May be mounted upward, and in any case, the base 10 can be appropriately rotated so that the pillar portion 12 into which the lock pin 31 is inserted is at an appropriate position. Further, the rotation angle of the operation lever 32 of the lock pin 31 with respect to the lock pin 31 may be arbitrarily set so that the rotation operation of the lock pin 31 is easy.

[0039]

As described above, according to the present invention, by adopting the lock pin having the eccentric head at the tip, the lock pin can index the eccentric head to the rotary table through the guide hole of the base. Since the rotary table can be inserted into the hole and rotated to lock the rotary table at the indexing position, there is no need to incorporate complicated mechanical components such as a worm gear mechanism into the base, and the overall structure can be simplified and the weight can be reduced. There is an excellent effect that the cost of goods can be reduced.

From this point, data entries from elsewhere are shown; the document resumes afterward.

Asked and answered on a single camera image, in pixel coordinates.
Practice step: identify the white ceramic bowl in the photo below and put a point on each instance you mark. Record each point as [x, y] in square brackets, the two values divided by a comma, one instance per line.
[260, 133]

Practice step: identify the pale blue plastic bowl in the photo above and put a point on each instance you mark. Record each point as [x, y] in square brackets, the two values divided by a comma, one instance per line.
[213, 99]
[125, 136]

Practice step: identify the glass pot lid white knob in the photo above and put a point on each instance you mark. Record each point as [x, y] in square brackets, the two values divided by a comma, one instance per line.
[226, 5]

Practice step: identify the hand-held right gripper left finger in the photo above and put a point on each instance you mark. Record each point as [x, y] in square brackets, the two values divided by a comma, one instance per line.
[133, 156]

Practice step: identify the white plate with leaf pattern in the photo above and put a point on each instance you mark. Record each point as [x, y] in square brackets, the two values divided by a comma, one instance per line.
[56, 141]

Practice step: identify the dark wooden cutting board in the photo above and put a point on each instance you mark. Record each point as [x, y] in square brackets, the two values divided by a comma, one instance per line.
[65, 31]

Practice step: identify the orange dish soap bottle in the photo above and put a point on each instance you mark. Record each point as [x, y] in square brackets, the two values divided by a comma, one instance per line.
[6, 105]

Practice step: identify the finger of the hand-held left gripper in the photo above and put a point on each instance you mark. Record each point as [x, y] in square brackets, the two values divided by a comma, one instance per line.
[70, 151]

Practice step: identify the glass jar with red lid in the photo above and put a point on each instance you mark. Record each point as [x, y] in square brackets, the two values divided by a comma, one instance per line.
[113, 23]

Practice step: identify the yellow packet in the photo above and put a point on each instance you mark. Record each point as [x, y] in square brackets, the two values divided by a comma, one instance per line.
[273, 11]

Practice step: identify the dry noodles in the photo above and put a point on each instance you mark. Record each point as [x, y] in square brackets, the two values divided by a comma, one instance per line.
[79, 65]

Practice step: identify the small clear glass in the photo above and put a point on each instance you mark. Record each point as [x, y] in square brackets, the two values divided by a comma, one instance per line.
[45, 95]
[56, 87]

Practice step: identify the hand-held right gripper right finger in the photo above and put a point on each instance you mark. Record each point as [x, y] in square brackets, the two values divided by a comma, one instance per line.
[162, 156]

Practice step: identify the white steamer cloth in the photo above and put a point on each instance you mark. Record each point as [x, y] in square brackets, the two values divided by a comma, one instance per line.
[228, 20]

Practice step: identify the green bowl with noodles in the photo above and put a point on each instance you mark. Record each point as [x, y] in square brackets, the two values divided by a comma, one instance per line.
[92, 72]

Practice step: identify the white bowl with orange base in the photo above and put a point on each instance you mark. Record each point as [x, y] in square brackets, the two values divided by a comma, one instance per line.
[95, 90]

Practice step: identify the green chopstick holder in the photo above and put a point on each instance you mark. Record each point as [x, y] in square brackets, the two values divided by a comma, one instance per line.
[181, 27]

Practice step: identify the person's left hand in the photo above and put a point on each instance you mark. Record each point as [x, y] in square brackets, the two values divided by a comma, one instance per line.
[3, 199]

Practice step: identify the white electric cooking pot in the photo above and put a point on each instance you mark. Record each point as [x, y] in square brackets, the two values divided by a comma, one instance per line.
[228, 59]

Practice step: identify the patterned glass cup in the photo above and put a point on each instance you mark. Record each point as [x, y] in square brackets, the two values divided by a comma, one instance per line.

[Brief description of the drawings]

FIG. 1 is an explanatory perspective view of the overall configuration.

FIG. 2 is an enlarged cross-sectional view taken along line X1-X1 of FIG.

FIG. 3 is an enlarged plan view of an enlarged view corresponding to an arrow X2 in FIG.

FIG. 4 is an enlarged sectional explanatory view of a main part of FIG. 1;

FIG. 5 is an enlarged sectional explanatory view of a main part of FIG. 3;

FIG. 6 is an operation explanatory view (1).

FIG. 7 is an operation explanatory view (2).

FIG. 8 is an explanatory view of a use state.

[Explanation of symbols]

 D ... Maximum depth 10 ... Base 12a ... Guide hole 14 ... Restriction member 20 ... Rotating table 21a ... Indexing hole 31 ... Lock pin 31a ... Eccentric head 31d ... Stopper part 32 ... Operation lever

Claims (6)

[Claims] A lock pin having an eccentric head at an end thereof, wherein the lock pin rotates the eccentric head by entering the index hole of the rotary table through a guide hole of a base and rotating the rotary table. An indexing lock mechanism in an indexing device, which locks at an indexing position. 2. The indexing lock mechanism according to claim 1, wherein the lock pin drives and locks the rotary table to the base via the eccentric head. 3. The lock pin according to claim 1, wherein a stopper is formed on the lock pin, and the stopper defines a maximum depth at which the eccentric head enters the index hole.
Or an indexing lock mechanism in the indexing device according to claim 2. 4. An indexing lock mechanism in an indexing device according to claim 1, wherein an operation lever is attached to said lock pin. 5. The indexing lock mechanism according to claim 4, wherein the operation lever can be set at an arbitrary rotation angle with respect to the lock pin. 6. An indexing lock mechanism in an indexing device according to claim 1, wherein a restricting member for restricting the rotary table to an arbitrary indexing position is attached to the base.